Terasa tidak adil bagi Argentina. Di tengah dominasi mutlak hingga 72%, Argentina harus rela kehilangan dua poin berharga di laga pembuka kontra Islandia, negara debutan di Piala Dunia 2018. Laga pun berkesudahan 1-1. Tidak ada yang aneh. Pemain Argentina bermain cemerlang dengan aliran bola yang mengalir sporadis sepanjang 2 x 45 menit. Messi cs mengurung habis pertahanan lawan yang terlihat menumpuk pamain di area penalti. Sungguh sulit menembus barikade pertahanan seperti itu. Tapi sudahlah, yang lalu, lupakan, karena hidup itu bergerak maju ke depan, bukan mundur ke belakang. Tetap fokus pada laga berikutnya.
Data statistik terkadang tidak berbanding lurus dengan hasil. Argentina harus puas berbagi angka 1 dengan Islandia. Kiamat? Tentu tidak, tapi yang sinis kepada Argentina dan Messi, tetap mengatakan itu kiamat. Akhir dari segalanya. Maka mengalirlah bully-an sampai nama Cristiano Ronaldo disebut-sebut. Padahal laga ini tidak ada kaitannya sama sekali dengan megabintang Portugal itu. Lagian Hattrick Ronaldo “hanya” memberi poin satu untuk negaranya. Sama dengan Messi yang gagal penalti. Hattrick Ronaldo berbuah 1 point, penalti gagal Messi juga berbuah 1 point. Apanya yang harus dibanggakan.
Kalau kita flashback jauh ke belakang, maka ada banyak kisah minor Piala Dunia yang berakhir sukses. Piala Dunia 1990, Argentina hadir sebagai juara bertahan. Semua gentar dengan nama besar Argentina karena ada sosok pemain terbaik bernama Diego Armando Maradona di sana. Tapi apa yang terjadi kemudian? Dunia geger. Argentina tumbang di laga pembuka kontra Kamerun, negara debutan, dengan skor tipis 0-1. Apakah laju Argentina terhenti? Tidak! Argentina terus melaju hingga laga puncak, meski kemudian Argentina kalah di final oleh Jerman (Barat) via gol tunggal Andreas Brehme.

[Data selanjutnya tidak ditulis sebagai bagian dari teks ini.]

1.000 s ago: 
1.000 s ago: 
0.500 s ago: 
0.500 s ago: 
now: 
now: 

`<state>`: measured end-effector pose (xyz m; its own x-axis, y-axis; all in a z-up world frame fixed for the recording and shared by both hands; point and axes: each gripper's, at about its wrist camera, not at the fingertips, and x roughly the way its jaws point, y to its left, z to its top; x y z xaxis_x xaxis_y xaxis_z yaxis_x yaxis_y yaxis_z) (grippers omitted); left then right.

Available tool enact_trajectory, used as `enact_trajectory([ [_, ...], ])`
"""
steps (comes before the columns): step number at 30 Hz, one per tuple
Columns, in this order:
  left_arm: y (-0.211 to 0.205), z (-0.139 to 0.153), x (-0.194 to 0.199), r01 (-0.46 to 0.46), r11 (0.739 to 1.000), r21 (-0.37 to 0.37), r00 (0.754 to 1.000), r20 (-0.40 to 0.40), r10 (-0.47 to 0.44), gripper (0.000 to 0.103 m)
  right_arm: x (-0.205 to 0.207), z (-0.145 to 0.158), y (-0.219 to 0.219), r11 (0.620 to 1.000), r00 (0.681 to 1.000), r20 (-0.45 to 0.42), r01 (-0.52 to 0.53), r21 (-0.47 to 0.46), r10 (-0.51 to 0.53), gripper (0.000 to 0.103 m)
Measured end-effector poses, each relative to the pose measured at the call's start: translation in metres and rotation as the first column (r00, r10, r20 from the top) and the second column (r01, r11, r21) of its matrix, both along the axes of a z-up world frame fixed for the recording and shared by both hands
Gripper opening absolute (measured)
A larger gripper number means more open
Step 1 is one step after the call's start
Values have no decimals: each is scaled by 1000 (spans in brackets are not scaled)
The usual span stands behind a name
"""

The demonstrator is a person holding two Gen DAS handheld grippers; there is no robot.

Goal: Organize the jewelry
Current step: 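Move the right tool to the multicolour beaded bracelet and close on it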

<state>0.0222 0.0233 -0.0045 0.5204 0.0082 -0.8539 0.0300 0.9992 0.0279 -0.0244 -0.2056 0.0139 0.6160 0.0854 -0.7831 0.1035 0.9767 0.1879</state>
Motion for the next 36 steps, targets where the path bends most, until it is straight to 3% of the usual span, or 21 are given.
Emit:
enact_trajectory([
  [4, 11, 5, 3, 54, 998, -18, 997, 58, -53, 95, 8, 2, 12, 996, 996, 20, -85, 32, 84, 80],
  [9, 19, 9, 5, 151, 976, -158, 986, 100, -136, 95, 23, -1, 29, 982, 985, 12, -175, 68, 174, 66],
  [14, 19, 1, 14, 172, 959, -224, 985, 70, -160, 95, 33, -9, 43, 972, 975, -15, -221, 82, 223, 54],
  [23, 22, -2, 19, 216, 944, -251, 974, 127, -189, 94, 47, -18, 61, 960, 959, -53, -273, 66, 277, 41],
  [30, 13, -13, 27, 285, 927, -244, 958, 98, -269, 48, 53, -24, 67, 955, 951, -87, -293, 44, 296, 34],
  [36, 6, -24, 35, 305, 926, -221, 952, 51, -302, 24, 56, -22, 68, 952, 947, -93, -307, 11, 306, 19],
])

Belum hilang di ingatan kita, bagaimana Portugal yang datang ke Euro 2016 bersama nama besar Ronaldo. Meski tidak diunggulkan, tapi Portugal mampu keluar sebagai juara. Apakah langkah Portugal mulus hingga ke tangga juara? Tidak! Portugal melewati fase grup dengan 3 kali meraih hasil imbang. Itu pun Portugal lolos “dibantu” oleh adanya regulasi baru yang dikeluarkan UEFA. Portugal finish di peringkat ketiga fase grup, tapi bisa lolos dengan adanya aturan baru. Sepak bola adalah misteri. Sesuatu yang belum pasti, tidak usah diperdebatkan. Mari belajar menjadi manusia yang respek kepada siapa saja, sekalipun dia itu rival.
Respek tidak menjadikan kita hina di hadapan orang. Malah menjadikan kita mulia di hadapan Tuhan. Jika mereka tidak berbakat menjadi manusia yang respek, ya jangan ikuti. Biarkan mereka mengalir dengan segala “nyanyiannya”. Ujar-ujaran berikut ini selalu menjadi alarm buat saya pribadi: “Jika keburukan dibalas dengan keburukan, lalu kapan berakhirnya keburukan itu”. Kalau mereka tidak bisa respek, kenapa kita harus takut untuk berubah menjadi manusia yang senantiasa menghargai setiap keringat lawan yang jatuh di area lapangan.
Kenapa sih kita harus repot-repot respect kepada orang lain? Karena tidak ada yang lebih hebat selain Allah Swt. Ketika kita menghormati sekecil apapun kehebatan seseorang, itu artinya kita belajar untuk rendah hati. Kerendahan hati akan membawa kita kepada satu sikap, bahwa kita merasa tidak hebat dan masih harus banyak belajar. Kerendahan hati adalah pusaka kehidupan dan wajib kita memilikinya, karena yang patut dan pantas untuk ditinggikan hanyalah Allah Swt. Saya kira inilah ujian kesabaran yang paling indah. Bravo Argentina.